Eticamente é seguramente errado descriminar qualquer atleta porque alguém entender que a natureza o beneficiou. O êxito no desporto depende das capacidades naturais (de controle genético )mas também do treino persistente e adequado. Cada Atleta escolhe a modalidade de que mais gosta e que melhor se adequa á suas características morfológicas. Nas grandes competições nunca se vê um homem gordo a fazer ginástica ou saltos em altura.  Considero muito importante a posição assumida pela Associação Médica Mundial rejeitando as  decisões da IAAF e do CAS, frisando a necessidade de respeitar a Declaração de Helsínquia, aceite até pelo COI como o documento mais importante sobre os Direitos Humanos.

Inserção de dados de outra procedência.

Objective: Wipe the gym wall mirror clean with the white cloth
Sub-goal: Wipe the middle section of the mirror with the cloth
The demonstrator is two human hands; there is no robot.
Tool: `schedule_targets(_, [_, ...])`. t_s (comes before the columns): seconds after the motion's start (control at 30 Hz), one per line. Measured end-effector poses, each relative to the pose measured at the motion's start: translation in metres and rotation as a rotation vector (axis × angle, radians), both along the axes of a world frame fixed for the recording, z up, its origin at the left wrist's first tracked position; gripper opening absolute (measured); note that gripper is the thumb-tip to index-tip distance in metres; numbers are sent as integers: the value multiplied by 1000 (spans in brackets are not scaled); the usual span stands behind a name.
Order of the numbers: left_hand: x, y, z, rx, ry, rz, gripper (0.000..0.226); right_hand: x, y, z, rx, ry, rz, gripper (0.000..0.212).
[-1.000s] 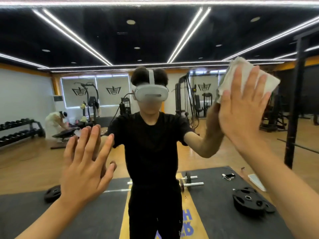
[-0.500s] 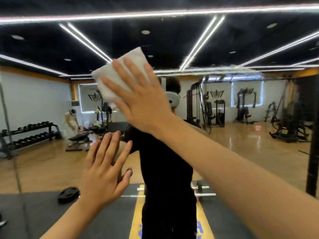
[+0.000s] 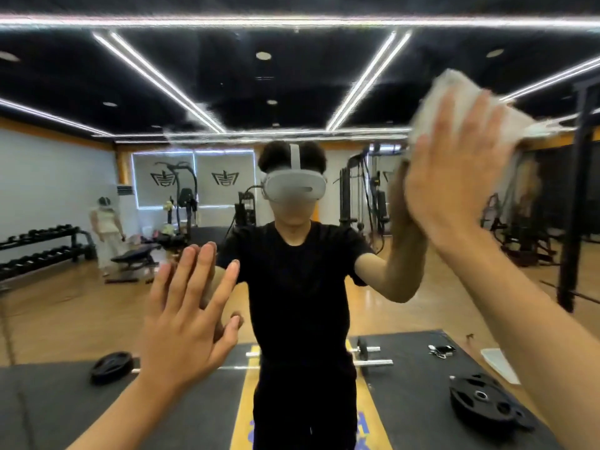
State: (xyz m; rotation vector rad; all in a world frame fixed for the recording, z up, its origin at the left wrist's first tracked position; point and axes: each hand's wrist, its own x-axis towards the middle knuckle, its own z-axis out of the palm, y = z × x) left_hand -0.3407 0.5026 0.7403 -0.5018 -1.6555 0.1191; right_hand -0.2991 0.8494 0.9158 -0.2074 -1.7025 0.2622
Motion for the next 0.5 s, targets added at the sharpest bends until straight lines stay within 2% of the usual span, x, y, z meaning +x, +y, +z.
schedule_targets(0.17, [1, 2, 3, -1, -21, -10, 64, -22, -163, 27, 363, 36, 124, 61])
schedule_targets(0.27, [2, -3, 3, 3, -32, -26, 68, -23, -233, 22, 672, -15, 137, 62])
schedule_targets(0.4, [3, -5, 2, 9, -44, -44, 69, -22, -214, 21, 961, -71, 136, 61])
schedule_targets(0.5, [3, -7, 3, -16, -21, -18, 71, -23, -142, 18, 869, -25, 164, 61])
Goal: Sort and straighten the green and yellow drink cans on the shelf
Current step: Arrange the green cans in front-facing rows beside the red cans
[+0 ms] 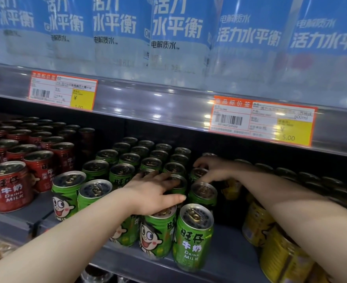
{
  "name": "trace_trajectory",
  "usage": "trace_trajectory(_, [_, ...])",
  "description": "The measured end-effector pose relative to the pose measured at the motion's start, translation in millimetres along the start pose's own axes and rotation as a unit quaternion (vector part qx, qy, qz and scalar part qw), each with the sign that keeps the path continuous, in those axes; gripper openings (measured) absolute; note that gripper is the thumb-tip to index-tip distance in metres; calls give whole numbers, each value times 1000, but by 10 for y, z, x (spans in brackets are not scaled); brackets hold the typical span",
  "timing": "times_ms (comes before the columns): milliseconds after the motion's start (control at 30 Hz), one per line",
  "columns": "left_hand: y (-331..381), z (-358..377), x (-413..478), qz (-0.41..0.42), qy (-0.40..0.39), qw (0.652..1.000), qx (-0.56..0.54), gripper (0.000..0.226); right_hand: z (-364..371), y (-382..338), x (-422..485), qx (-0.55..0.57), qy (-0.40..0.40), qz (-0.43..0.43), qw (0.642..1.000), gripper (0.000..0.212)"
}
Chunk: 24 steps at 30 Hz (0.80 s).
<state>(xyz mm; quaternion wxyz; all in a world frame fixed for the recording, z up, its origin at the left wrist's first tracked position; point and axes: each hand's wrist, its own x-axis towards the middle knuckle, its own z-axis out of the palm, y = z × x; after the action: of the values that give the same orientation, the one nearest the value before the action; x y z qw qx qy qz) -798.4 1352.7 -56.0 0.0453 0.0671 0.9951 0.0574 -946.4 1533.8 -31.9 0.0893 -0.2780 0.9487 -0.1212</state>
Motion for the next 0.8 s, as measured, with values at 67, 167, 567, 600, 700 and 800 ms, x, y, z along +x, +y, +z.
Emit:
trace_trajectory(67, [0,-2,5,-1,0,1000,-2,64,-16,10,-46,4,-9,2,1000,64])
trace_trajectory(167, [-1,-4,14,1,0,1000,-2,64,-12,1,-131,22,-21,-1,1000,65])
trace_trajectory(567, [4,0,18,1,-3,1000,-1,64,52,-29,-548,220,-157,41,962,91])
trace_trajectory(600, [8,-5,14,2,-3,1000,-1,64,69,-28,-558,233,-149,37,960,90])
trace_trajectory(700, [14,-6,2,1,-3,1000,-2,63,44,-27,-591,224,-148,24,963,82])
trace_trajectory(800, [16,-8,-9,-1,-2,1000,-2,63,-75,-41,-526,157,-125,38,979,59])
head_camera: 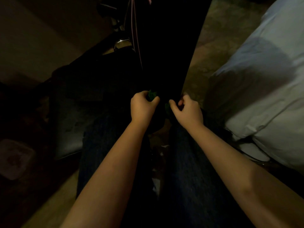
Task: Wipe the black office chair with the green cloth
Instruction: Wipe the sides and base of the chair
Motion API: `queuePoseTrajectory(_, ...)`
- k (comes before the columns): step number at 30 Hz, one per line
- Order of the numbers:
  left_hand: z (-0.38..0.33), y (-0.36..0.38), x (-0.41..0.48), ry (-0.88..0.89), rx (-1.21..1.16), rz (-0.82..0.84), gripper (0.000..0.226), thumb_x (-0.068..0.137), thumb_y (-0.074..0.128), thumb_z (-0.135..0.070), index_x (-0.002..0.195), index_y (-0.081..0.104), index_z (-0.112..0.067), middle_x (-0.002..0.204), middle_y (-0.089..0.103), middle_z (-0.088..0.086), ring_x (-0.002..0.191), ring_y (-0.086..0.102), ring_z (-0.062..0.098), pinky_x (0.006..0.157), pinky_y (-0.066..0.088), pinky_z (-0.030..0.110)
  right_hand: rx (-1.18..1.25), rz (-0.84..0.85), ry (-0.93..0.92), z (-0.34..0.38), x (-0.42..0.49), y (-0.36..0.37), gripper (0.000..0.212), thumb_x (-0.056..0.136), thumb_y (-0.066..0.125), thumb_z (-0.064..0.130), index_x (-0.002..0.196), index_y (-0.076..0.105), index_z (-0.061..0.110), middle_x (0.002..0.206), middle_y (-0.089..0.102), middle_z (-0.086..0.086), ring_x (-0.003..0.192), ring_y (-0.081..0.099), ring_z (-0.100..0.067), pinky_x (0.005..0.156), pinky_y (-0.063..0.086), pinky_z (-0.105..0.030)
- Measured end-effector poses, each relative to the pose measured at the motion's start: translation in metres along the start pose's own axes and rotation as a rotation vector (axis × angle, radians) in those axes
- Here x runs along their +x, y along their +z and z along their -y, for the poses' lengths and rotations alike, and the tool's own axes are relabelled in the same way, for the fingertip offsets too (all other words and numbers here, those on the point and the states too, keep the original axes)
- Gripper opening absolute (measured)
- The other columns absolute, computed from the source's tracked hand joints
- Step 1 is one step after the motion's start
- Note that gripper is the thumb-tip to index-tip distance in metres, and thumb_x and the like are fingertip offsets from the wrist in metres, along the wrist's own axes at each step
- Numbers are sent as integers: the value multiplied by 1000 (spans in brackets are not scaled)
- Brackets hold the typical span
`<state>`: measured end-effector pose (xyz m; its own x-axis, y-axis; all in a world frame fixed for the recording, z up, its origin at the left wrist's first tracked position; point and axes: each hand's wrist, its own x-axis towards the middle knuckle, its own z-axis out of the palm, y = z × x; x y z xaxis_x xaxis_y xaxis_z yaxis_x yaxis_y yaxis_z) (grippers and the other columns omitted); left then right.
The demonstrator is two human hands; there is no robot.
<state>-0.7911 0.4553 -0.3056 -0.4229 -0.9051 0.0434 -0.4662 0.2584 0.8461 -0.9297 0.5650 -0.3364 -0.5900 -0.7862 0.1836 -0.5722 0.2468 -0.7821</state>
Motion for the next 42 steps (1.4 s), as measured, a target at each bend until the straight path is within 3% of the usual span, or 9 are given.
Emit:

 A dignidade pessoal  do Ser Humano deve ser respeitada, quando essa pessoa é apenas o resultado de um desenvolvimento natural. Não se pode, nem deve, descriminar uma Pessoa lá porque a natureza a beneficiou de qualquer modo.  Sempre se aceitaram os grandes Pintores, os grandes Músicos e Compositores, os Laureados com o Prémio Nobel, etc.,etc.) Acresce que o hyperandrosteronismo não é considerado em qualquer outra .  modalidade desportiva feminina. E vale a pena referir que entretanto e corajosamente , algumas atletas olímpicas medalhadas, como Allyson Feliz (USA) e Maximila Imali (Kenia) desde que a decisão do TAS foi conhecida se apresentaram como tendo Hyperandrogenismo. E segundo um Jornal de Nairobi, mais duas atletas Kenianas ( Margaret Nyairera eWambui e Evangeline Makana) têm hyperandrogenismo.  

Soluções : No desporto, considerando as diferentes capacidades dos Atletas, a solução encontrada foi a criação de diferentes escalões  de competição, nomeadamente no Judo, na Luta ou nos Pesos e Alteres. Porque não fazer o mesmo para as corridas ? Um grupo para as atletas apresentando níveis ditos "normais", de testosterona  ( 1 a 2.5 nmol/l )  e outro para aquelas possuindo hyperandrosteronismo ? ( valores acima de 2.5nom/l).l

Até hoje ninguém parece ter estudado o nível de testosterona em Atletas de alta competição, um estudo urgentemente necessário para avaliar a sua prevalência e a eventual criação de um segundo escalão.  Se existir um numero suficiente de atletas com demasiada testosterona o problema deixará de se levantar , ficando resolvido. Ética e cientificamente.  Será uma decisão justa, equilibrada, devidamente fundamentada e respeitadora dos princípios fundamentais da Ética Olímpica Se isto não for feito, restará permitir a todas as Atletas a sua participação e à IAAF revogar a sua decisão.